Fugue, page 40
Hang on. It’s not only the official scrutiny when we (inevitably) draw attention. The passage of time counts. The longer we live under fake ID’s, the more likely a random cross-check is going to flag a discrepancy. Most of those will be ignored or purged as errors, but sooner or later, someone will ask questions. Since no single hack will cover all the bases, I’d need to keep BitRate or his equivalent on the payroll, constantly checking for cracks in our façade.
This leads, of course, to questions from my hypothetical hacker. If his job is to keep me off the legal radar, he’s going to notice everything I don’t want noticed at all. He’ll be the one to put it all together. If he stays bought, fine. If he has moral issues, not so fine. But if he hasn’t any morals, how are his ethics? Will he stay bought?
People are paradoxes.
I miss Diogenes. With a micro-gate or two and a couple of roving wi-fi drones, he could easily keep pace with the gradual decay of a fake identity. He could even be far out in front of any official action, providing plenty of warning before a government agency bashed in my door—tried to bash in my door; my door will be reinforced—to arrest me.
It’s going to be a long while before I get Diogenes back, but maybe I can make… not a replacement, no, but an expert system to help me out with my high-tech information problems.
How much tech is high tech? How advanced does it need to be? There are alternate Earths I sometimes wonder about. The technology is alien enough to my own experience so I almost question if the laws of physics are the same. Is there a pattern, I wonder? If one goes back far enough, does the timeline tree fork into a few major branches? Some with different physical laws, for example, in the early formation of the universe?
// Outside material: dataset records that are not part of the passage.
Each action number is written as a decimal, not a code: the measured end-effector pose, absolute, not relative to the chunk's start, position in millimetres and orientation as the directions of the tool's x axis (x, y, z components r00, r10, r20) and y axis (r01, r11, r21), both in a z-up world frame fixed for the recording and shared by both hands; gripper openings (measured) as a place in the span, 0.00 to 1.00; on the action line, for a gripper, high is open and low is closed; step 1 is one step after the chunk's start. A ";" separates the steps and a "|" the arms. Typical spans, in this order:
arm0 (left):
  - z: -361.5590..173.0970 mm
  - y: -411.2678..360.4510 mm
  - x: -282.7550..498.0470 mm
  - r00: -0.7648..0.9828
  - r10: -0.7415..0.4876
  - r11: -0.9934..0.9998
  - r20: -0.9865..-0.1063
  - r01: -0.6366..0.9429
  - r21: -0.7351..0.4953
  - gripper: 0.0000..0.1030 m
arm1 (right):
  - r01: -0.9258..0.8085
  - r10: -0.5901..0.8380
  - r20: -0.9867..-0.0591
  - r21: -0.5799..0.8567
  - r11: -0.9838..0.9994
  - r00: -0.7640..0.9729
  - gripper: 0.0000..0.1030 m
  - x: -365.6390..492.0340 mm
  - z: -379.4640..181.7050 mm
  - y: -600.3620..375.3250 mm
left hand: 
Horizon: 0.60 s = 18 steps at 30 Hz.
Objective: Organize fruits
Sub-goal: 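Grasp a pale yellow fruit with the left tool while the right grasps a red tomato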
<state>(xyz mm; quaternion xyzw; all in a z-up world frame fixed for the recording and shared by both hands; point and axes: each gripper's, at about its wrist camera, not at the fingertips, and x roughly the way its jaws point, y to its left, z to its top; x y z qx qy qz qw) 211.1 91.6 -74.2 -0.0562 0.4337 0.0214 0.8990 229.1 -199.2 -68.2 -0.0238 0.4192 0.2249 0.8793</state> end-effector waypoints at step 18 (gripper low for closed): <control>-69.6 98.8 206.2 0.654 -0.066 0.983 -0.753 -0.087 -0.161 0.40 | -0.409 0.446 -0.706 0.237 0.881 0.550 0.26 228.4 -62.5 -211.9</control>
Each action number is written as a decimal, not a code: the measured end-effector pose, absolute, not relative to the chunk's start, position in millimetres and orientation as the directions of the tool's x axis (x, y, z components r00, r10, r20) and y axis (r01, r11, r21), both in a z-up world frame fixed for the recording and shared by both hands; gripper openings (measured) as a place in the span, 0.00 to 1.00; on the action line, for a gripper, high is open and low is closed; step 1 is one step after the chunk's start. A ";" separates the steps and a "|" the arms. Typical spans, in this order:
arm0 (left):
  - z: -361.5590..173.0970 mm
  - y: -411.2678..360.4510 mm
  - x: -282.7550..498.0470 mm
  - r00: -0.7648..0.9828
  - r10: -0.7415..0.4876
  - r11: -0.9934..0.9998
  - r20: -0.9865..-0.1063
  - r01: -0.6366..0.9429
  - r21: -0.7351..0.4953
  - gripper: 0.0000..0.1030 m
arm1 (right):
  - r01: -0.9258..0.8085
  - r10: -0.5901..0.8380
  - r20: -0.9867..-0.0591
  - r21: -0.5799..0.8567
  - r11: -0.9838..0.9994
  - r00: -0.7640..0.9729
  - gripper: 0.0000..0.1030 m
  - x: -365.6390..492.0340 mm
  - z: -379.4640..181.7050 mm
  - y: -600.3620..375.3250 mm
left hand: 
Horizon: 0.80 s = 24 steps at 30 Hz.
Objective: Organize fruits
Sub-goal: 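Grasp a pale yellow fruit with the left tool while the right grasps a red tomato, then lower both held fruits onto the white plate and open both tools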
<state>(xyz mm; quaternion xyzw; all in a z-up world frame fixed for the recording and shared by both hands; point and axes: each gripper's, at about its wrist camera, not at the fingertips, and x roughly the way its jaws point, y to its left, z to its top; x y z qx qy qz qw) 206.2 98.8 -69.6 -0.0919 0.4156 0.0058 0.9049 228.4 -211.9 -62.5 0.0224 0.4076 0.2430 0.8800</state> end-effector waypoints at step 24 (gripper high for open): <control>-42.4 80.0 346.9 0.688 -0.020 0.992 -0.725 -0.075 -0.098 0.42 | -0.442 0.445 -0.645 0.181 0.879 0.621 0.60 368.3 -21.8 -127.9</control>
Or would those be so alien to me as to be undefinable?
I really need to get with my altar ego again—Phoebe’s Uncle Dusty!—and do more serious work on timeline identification. I also need to get busy on experiments for entering Earthlines without causing branches. The “firmament” around them is different from the ones I quasi-understand, but if I can get a better grip on how any of them work, it should help with all the rest.
Back to the problem at hand. How high tech does Phoebe want to go? Space travel? Star travel? Matter replicators? Laser guns? Of the various Stars, are we talking about Battle, Gate, Wars, or Trek? None of these are actualities—at least, as far as I know—but they give me mental handholds for thinking about.
As for what Phoebe wants to do, I probably need to ask. Right now, she’s brooding. I can tell by the music coming from her room. “Endless Sleep,” by Jody Reynolds, just at the moment. Teenagers. What can you do?
Still, if I don’t trust a hacker, I’ll need some sort of heuristic system to do what I want. I’m not going to be able to do it myself. If I’m going to have a computer hacking expert system on the equivalent of my smartphone, I probably need a higher-tech smartphone than they have wherever we’re going. The objective is to have an advantage over the technology of the place she’s living.
On second thought, Phoebe might need one on her phone. This might be a good time to let her have a place of her own for a while. She can still bail out and visit her dear old Papa whenever she feels like it, but this can be like… like… like going off to college. She hasn’t moved out, exactly, but she is living on her own. Sort of.
I’m not sure I like this idea. I’ll have to give it more thought.
Wednesday, July 1st, 1959
I spent last night in Zombie World, doing gate searches, hunting for moderately-high technology. I’ve seen a lot of new and interesting things in my travels, so I can target things like some types of quantum computer cores, now. Yes, I can find a laser pistol, too. I’ve handled more than one. I don’t particularly like them, though. They feel flimsy to me, and their power packs make me edgy. Anything with a high enough power density to make gunpowder obsolete has an alternate use as an explosive. I’m attached to my hands and I’d like to keep it that way.
For finding things I haven’t run across, I have a technique. It’s not a great technique, but it’s better than randomly casting worms into the Void and hoping they find a fish. It’s more like looking for the Bill of Rights—word for word!—and selecting only those worlds having one.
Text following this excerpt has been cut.